July 21 – Noah

This week we are focusing on women of the Old Testament. Some will be familiar to you, like Abigail, and others may be new to you, including a woman named ‘Noah.’   These 5 sisters are our next women of the Old Testament and they are found in Numbers 27, just proceeding the commissioning ceremony of Joshua where Moses anoints and appoints him as the next leader of Israel.

Numbers 27: 1-11
The daughters of Zelophehad son of Hepher, the son of Gilead, the son of Makir, the son of Manasseh, belonged to the clans of Manasseh son of Joseph. The names of the daughters were Mahlah, Noah, Hoglah, Milkah and Tirzah. They came forward and stood before Moses, Eleazar the priest, the leaders and the whole assembly at the entrance to the tent of meeting and said,“Our father died in the wilderness. He was not among Korah’s followers, who banded together against the Lord, but he died for his own sin and left no sons. Why should our father’s name disappear from his clan because he had no son? Give us property among our father’s relatives.”

So Moses brought their case before the Lord, and the Lord said to him, “What Zelophehad’s daughters are saying is right. You must certainly give them property as an inheritance among their father’s relatives and give their father’s inheritance to them.“Say to the Israelites, ‘If a man dies and leaves no son, give his inheritance to his daughter. If he has no daughter, give his inheritance to his brothers. 10 If he has no brothers, give his inheritance to his father’s brothers.11 If his father had no brothers, give his inheritance to the nearest relative in his clan, that he may possess it.

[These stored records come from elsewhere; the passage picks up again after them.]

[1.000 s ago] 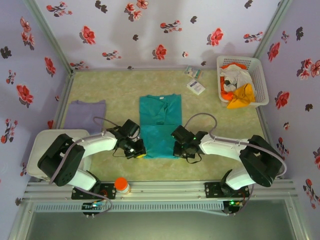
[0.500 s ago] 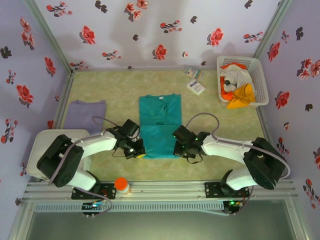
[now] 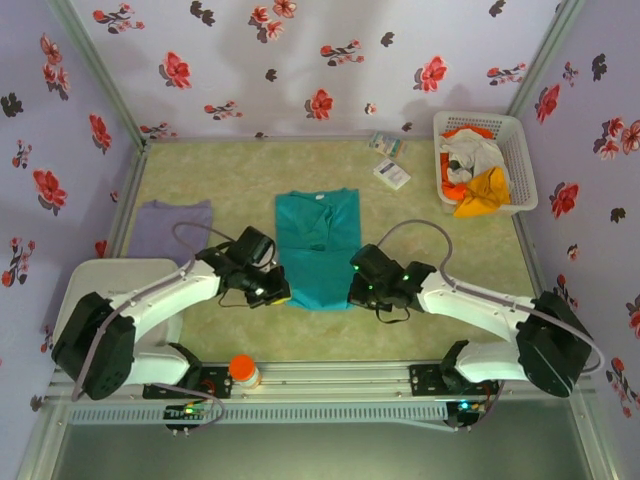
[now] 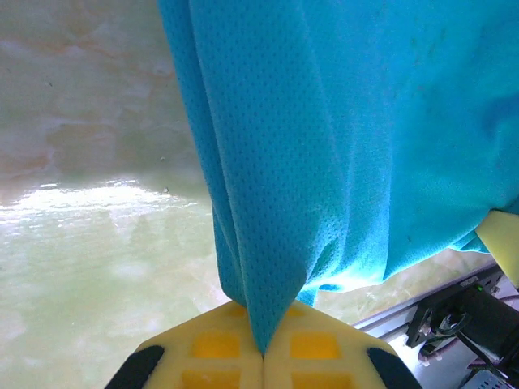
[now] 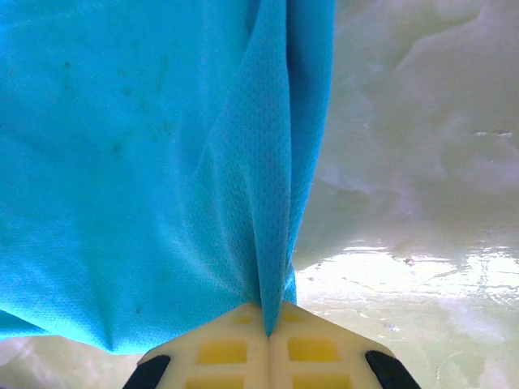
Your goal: Fold and stack the t-shirts
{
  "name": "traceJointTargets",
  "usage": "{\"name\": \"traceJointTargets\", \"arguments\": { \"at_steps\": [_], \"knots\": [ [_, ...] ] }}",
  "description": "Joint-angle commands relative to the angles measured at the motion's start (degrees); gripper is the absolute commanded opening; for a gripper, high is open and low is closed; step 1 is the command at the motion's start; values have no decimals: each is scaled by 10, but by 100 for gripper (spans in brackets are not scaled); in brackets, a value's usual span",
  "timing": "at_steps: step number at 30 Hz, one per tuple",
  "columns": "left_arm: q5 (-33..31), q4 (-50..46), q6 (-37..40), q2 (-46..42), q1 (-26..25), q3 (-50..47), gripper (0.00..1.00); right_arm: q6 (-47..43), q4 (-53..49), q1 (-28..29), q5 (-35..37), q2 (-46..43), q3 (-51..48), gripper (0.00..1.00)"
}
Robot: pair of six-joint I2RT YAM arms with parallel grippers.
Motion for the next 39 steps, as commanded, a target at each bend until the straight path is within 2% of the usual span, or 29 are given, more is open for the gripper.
{"name": "traceJointTargets", "arguments": {
  "at_steps": [1,13,22,32,39],
  "knots": [
    [-6,-57,30,-16,10,25,0,16,-34,-7,16,-22,20,0],
    [16,-24,-41,-74,1,-68,0,25,-25,-12,-31,-34,-22,0],
    [23,23,-58,-54,0,-95,0,22,-8,-11,-42,-17,-28,0],
    [32,-50,-28,-55,16,-22,0,47,-15,-17,-40,-35,10,0],
    [51,-77,5,-41,66,55,0,16,-47,-69,-54,-14,95,0]
  ]
}}
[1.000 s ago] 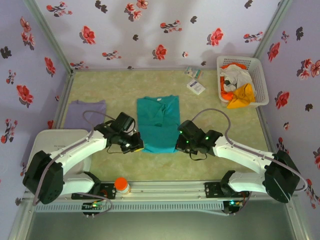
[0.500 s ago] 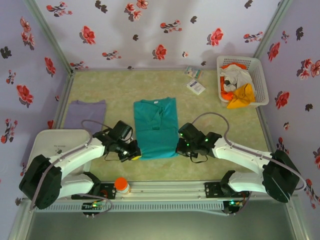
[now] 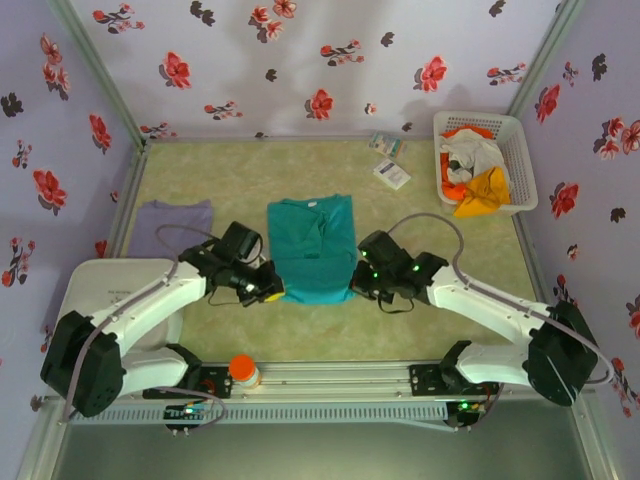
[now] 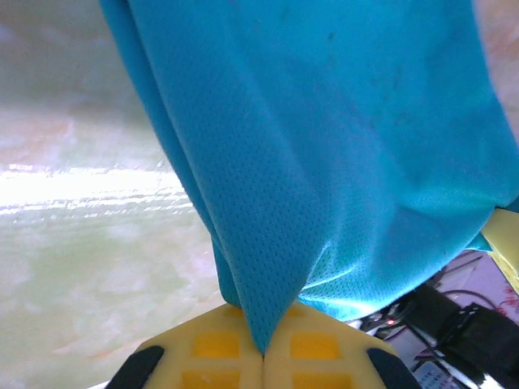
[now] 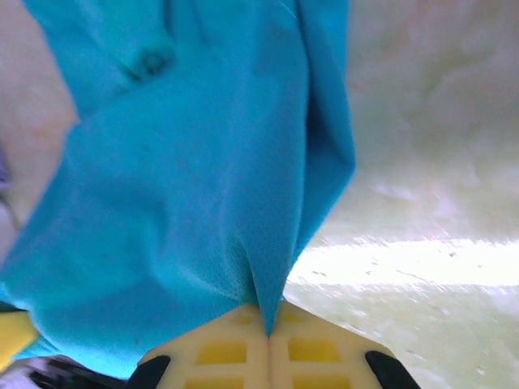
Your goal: Fold and stack the t-shirts
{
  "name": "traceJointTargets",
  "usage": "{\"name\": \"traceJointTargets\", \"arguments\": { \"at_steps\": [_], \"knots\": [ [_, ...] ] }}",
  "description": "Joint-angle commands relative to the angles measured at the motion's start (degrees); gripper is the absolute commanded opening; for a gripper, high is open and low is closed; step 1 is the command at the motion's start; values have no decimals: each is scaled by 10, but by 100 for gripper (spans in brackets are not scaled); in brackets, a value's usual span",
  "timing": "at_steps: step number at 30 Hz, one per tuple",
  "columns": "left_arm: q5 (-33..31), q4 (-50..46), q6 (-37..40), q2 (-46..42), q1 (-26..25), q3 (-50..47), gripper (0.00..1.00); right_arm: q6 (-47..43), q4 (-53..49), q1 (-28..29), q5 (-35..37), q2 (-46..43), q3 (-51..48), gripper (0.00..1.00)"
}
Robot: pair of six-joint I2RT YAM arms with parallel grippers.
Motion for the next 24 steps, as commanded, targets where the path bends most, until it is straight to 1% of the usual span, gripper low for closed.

This is to have the force of law for the Israelites, as the Lord commanded Moses.’”

Here we have 5 sisters, descendants of Joseph, who have found themselves orphaned and unmarried when their father dies.  The custom of that time forbade a woman from owning property.  This meant that their father’s land and his inheritance would be passed to someone else and not to them, simply because they were unmarried and female.  This practise of inequality is not just found here in the Old Testament.  When John and I worked in youth ministry at the University of Western Ontario, we met a young man from Lebanon.  He had defected from a civil war that saw all his classmates except one die in the first few months. When his father passed away, the only way his mother could claim the family home and their savings was if the only son returned back to Lebanon and stood in his father’s place.  This, of course, would also require prison for defecting.  His mother lived in poverty despite the size of her husband’s estate until her son was granted a visa to bring her to Canada.

There are many instances of inequality in our world today.  Some are justified complaints, and some not so much.  However, the important thing here is to see the principles that Noah and her sisters implemented.  Let’s look at what they do:

  1.  They stood before Moses, Eleazor the priest, the leaders, and the whole assembly in one spot at one time and presented their case. 
  2. They were in agreement with each other as sisters.  
  3. They asked the God appointed leadership of the day to consider their case.  What society thought was irrelevant.  They came to the leadership with confidence.
  4. The leadership did not make a decision.  Moses brought their case before the Lord and sought God’s reply.
  5. When God spoke and the verdict was in favour of the women, the leadership and all those in attendance recognized God’s way as supreme over the cultural laws and norms.
  6. God went a step farther and solved this dilemma for others who may find themselves in a similar circumstance.
  7. The new law (directly from God) surpassed this single case.  It set a precedent that removed the male superiority over inheritance.
  8. On a second request, God set boundaries.  The women respected these boundaries not because they were in agreement with them, but because they came from God.

These women didn’t grumble, moan, complain, demand, march or demonstrate.  They came up with a respectful plan and put it into place, making sure that the message was clear to all.  These women saw societal practises as irrelevant when seeking God’s will.  At the same time, they respected God’s boundaries.  After this law was communicated and put into effect, others came and asked that the girls marry within their tribal clan so the land would stay allotted within its ancestral tribe or clan of Israel.  Every 50th year was deemed the Year of Jubilee (7×7) and land would revert back to the father’s tribal clan.  If the women married outside of the tribe of Manasseh, come year 50 that ancestral land would no longer revert back but would become part of the inheritance of a different tribe.   Once again, the leadership sought the Lord, and God gave a ruling.  The girls could marry whomever they wished, but it needed to be a male within the same tribe.  They agreed because they were interested in doing God’s will, not just in changing society in the name of ‘my rights.’  (Numbers 38)

The application for us is clear.  We are to live our lives in accordance with God’s will and not societal norms.  We should measure our decisions by what God says, and not what society deems acceptable or unacceptable.  The example here for church leadership is to take any questions to the Word of God and use that as the determining factor: not society, not culture, not tradition.  On the other hand, we shouldn’t fight against what God has put in place as boundaries.  We live according to His will and not by what we prefer, wish or believe to be true.  God’s truth is truth for all.  He cares for us, is wiser than us, and desires us all to be free.  Real freedom to play comes not in a room or on an acreage, but in a yard with a God built fence.